Jeddah, Asharq Al-Awsat—The recent record levels of reserve assets held by Saudi Arabia’s central bank are an indicator of the Kingdom’s economic stability and robustness in the face of major financial crises, economists have told Asharq Al-Awsat.

Reserve assets held by the central bank, known as the Saudi Arabian Monetary Agency (SAMA), jumped 39 billion Saudi riyals (10.4 billion US dollars) to reach 2.84 trillion riyals (757.3 billion dollars) in August, the highest level in the institution’s history and representing a 6.5 percent rise year-on-year, according to SAMA’s monthly report.

Economist Abdulaziz Al-Fahad told Asharq Al-Awsat any growth in SAMA’s reserves reflected general economic growth in the country, despite the predictions the the Kingdom would run a budget deficit by the end of the year.

Fahad pointed to the interconnected relationship between central bank reserves on the one side, and government income and that of several government institutions, as well as reserves held by domestic private merchant banks, on the other, indicating that the health of one side indicated the health of the other.

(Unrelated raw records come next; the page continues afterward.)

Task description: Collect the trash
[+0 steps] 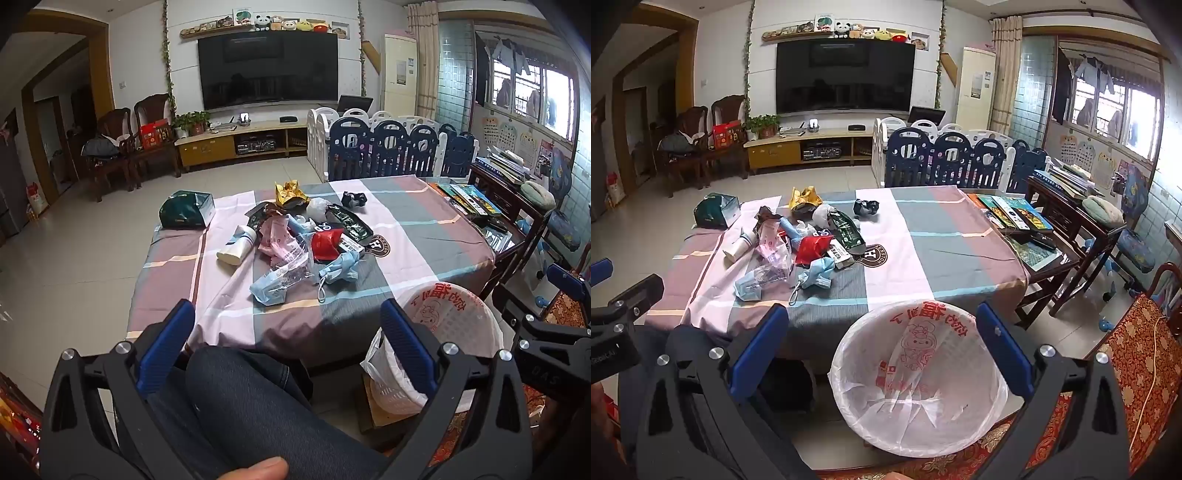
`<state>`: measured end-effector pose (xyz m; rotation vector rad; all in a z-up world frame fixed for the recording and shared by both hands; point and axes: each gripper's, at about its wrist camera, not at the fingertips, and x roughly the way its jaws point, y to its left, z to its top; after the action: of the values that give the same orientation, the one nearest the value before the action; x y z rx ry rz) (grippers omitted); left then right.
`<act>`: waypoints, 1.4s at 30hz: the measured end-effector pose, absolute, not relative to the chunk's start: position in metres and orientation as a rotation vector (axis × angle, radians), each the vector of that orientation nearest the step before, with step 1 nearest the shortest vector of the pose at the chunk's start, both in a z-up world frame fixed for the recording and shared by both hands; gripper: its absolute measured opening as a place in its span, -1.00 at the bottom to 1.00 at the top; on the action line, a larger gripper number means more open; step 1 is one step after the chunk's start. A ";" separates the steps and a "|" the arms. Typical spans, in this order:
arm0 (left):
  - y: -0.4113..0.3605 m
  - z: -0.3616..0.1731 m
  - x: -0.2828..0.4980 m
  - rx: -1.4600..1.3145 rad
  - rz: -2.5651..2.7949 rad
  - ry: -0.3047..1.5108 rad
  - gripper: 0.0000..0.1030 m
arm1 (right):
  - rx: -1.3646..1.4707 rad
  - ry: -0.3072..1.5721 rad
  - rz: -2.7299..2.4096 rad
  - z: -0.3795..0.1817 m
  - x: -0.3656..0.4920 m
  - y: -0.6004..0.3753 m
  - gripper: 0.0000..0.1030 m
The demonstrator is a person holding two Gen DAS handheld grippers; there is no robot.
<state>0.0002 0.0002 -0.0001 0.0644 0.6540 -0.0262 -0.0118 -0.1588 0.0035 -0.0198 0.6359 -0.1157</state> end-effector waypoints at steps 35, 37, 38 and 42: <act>0.000 0.000 0.001 0.060 -0.027 0.664 0.94 | -0.012 0.644 -0.119 -0.001 -0.009 -0.163 0.93; 0.000 0.000 0.001 0.060 -0.028 0.664 0.94 | -0.012 0.645 -0.120 -0.004 -0.011 -0.163 0.93; 0.000 0.000 0.001 0.060 -0.028 0.665 0.94 | -0.012 0.644 -0.120 -0.003 -0.010 -0.163 0.93; 0.000 0.000 0.001 0.059 -0.028 0.666 0.94 | -0.011 0.646 -0.119 -0.003 -0.010 -0.163 0.93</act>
<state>0.0006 0.0004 -0.0003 0.0591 0.6658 -0.0279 -0.0101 -0.1633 -0.0029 -0.0114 0.6460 -0.1188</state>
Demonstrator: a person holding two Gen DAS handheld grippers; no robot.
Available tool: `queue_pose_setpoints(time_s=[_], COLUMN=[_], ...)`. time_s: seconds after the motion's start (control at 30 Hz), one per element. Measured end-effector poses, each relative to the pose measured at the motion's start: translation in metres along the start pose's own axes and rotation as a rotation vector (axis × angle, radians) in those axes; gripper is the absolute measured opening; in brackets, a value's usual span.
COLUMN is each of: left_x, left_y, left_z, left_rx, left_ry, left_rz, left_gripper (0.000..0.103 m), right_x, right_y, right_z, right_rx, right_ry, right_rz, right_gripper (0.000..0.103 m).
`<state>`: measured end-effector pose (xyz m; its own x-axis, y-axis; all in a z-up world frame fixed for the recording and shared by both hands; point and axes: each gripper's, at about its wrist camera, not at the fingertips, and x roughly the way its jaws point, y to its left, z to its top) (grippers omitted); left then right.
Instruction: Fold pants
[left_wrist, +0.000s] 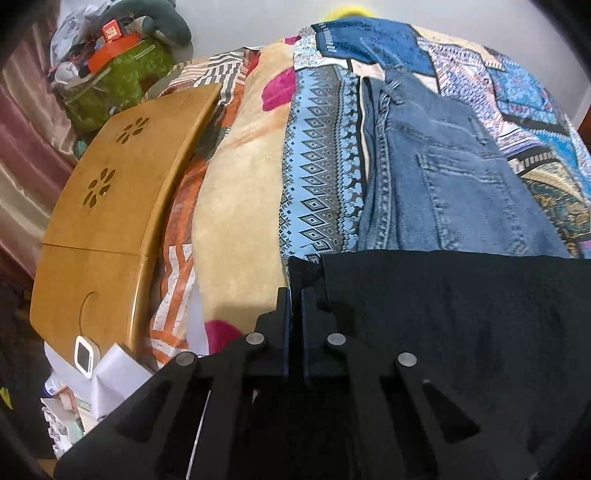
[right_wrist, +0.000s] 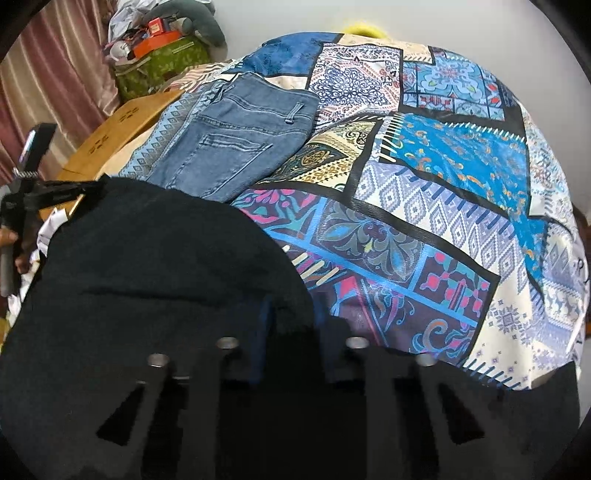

SAMA itself attributed the rise in reserves to investments it made outside the Kingdom, which jumped to 2.1 trillion riyals (560 billion dollars) in August, up from 1.9 trillion riyals (506 billion dollars) the same period the previous year, in addition to a year-on-year rise in its gold and foreign currency reserves from 202 billion riyals (54 billion dollars) to 219 billion riyals (58 billion dollars) during the same period.

Fahad said the growth also indicated the country’s financial depth, and pointed toward the Kingdom’s economic stability and its ability to ward off any potential financial crises that could occur.

Isam Khalifa, a member of the Saudi Economic Agency, told Asharq Al-Awsat the way SAMA had managed its reserves abroad reflected its “conservative” economic policy, and praised its efforts during the global financial crisis of 2007–2008, which ensured economic stability in the Kingdom during a turbulent period, he said.

In addition to government investments, SAMA’s reserve assets also include investments in foreign-based securities and foreign currency, as well as gold, foreign currency deposits, and special drawing rights with the IMF.